Le mot comme un outil d’illustration et de storytelling

Cette mise en forme du mot à travers ses lettres devient presque une illustration, et participe à la transcription du discours. Elle est le symbole d’une discussion, une animation récréative et fidèle. Elle intrigue et aide à la mémorisation par sa théâtralité. C’est un outil de narration, de storytelling.

Le facilitateur dispose de la liberté d’ajouter aux lettres toutes sortes d’accessoires ou contexte environnemental qui pourra accompagner le processus de transformation. Seul maître à bord, il décide pour ses mots s’il doit les placer dans un décor, ajouter une couleur ou tout autre objet dans le but de donner du sens.

Lors d’une restitution de projets sur l’éducation au développement durable, j’ai écrit en titre, au centre de la feuille le mot « éducation » à la verticale, des lunettes sur le nez du « D », un livre tenu dans les mains du « U », des jambes fixées au « N », qui pédalent sur la Terre, qui, en 2D est plate comme une roue de monocycle. Le complément du titre est écrit sur le pourtour de la Terre.

Ce jeu avec les lettres et les mots est un outil supplémentaire pour la carte synthétique et visuelle qui se construit. C’est un moyen de mettre en valeur un mot-clé. Le mot est transformé en image pour devenir un mot-repère.


Capture visuelle, capture de mots

La synthèse visuelle n’est pas seulement une juxtaposition de lettrages, de mots-clés et de symboles ou de pictogrammes.
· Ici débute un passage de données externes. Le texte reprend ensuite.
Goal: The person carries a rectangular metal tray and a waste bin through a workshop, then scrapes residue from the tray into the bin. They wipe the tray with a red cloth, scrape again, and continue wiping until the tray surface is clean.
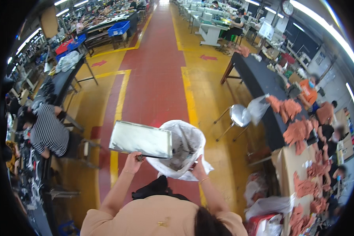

Elle peut s’accomplir dans une symbiose qui prend la forme de ce Tout qu’est la lettre et la signification du mot, et où ce jeu avec les lettres parfait le sens du mot et enrichit la fresque.

L’aspect visuel demeure dans le souvenir, c’est bien là l’intérêt de la facilitation graphique et du graphic recording.

Manier la typographie pour soutenir le sens d’un mot est un jeu créatif et amusant qui participe à la fresque finale, puisqu’à l’issu d’un événement, colloque, réunion ou conférence, naît une fresque originale dans son unicité.